Durée du travail et rémunération

  • Forfait-jours : l’accord collectif doit garantir une charge de travail raisonnable — Une convention de forfait en jours n’est valable que si l’accord collectif qui l’autorise garantit le respect de durées raisonnables de travail ainsi que des repos journaliers et hebdomadaires. La Cour valide ici un accord imposant notamment à l’employeur de veiller au risque de surcharge et d’y remédier.
    (Cass. soc., 6-5-2026, n° 24-10.699).
  • Astreintes : l’indemnité de récupération peut constituer un élément de salaire — Lorsqu’un accord prévoit qu’un salarié d’astreinte bénéficie, en cas d’intervention, d’une compensation globale et forfaitaire sous forme d’heures de récupération, l’indemnité de récupération correspondante constitue un élément de salaire.
    (Cass. soc., 6-5-2026, n° 24-21.493).
  • Accord de branche subordonné à son extension : l’annulation de l’arrêté peut priver la clause d’effet — Lorsque les partenaires sociaux prévoient qu’une clause conventionnelle n’entre en vigueur qu’après extension, l’annulation de l’arrêté d’extension peut conduire à considérer que cette clause n’est jamais entrée en vigueur. Elle ne peut alors pas être opposée à l’employeur, même s’il relève du champ de la convention collective.
    (Cass. soc., 6-5-2026, n° 24-13.880).
  • CSE d’établissement : les heures de délégation se calculent selon l’effectif de l’établissement — Dans une entreprise de plus de cinquante salariés divisée en établissements distincts, le nombre d’heures de délégation des membres du CSE d’établissement s’apprécie en fonction de l’effectif de l’établissement, et non de l’effectif global de l’entreprise.
    (Cass. soc., 28-5-2026, n° 24-17.361).
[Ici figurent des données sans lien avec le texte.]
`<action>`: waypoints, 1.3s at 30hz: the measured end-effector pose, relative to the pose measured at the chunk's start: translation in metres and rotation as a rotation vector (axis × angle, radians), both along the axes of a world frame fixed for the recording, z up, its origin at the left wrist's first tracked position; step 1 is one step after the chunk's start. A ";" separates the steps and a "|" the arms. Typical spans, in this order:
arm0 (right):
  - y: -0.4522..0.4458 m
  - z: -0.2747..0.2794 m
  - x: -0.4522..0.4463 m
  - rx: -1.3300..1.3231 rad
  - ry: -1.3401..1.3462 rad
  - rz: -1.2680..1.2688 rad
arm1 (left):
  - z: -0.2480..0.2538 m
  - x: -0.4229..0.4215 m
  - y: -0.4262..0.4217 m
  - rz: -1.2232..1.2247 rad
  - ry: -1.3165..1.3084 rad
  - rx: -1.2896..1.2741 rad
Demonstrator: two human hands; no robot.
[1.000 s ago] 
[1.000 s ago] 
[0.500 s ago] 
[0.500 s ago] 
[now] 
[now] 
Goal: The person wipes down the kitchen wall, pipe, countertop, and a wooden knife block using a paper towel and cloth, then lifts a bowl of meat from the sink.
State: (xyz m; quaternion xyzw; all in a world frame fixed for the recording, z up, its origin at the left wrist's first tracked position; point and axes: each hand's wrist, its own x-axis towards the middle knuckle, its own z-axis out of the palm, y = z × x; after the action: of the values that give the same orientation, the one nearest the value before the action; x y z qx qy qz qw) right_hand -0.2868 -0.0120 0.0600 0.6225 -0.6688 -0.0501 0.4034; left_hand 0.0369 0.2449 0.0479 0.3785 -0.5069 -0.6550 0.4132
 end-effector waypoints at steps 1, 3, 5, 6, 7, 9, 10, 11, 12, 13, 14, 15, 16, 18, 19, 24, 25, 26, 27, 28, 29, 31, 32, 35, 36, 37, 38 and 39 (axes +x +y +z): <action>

À retenir (employeurs & RH)

  • Le harcèlement sexuel peut être caractérisé par un environnement de travail humiliant ou dégradant, même lorsque le salarié n’est pas directement visé par les propos.
  • L’accord de performance collective ne peut pas tout modifier : son effet substitutif reste strictement limité aux matières prévues par le code du travail.
  • En matière de représentation du personnel, les règles de remplacement, de protection et de calcul des heures de délégation restent très encadrées.
  • Les forfaits-jours demeurent soumis à une exigence concrète de contrôle de la charge de travail et du respect des temps de repos.
  • En cas de requalification d’une prestation de services en contrat de travail, les rappels de salaire doivent replacer le salarié dans la situation qui aurait été la sienne depuis l’origine.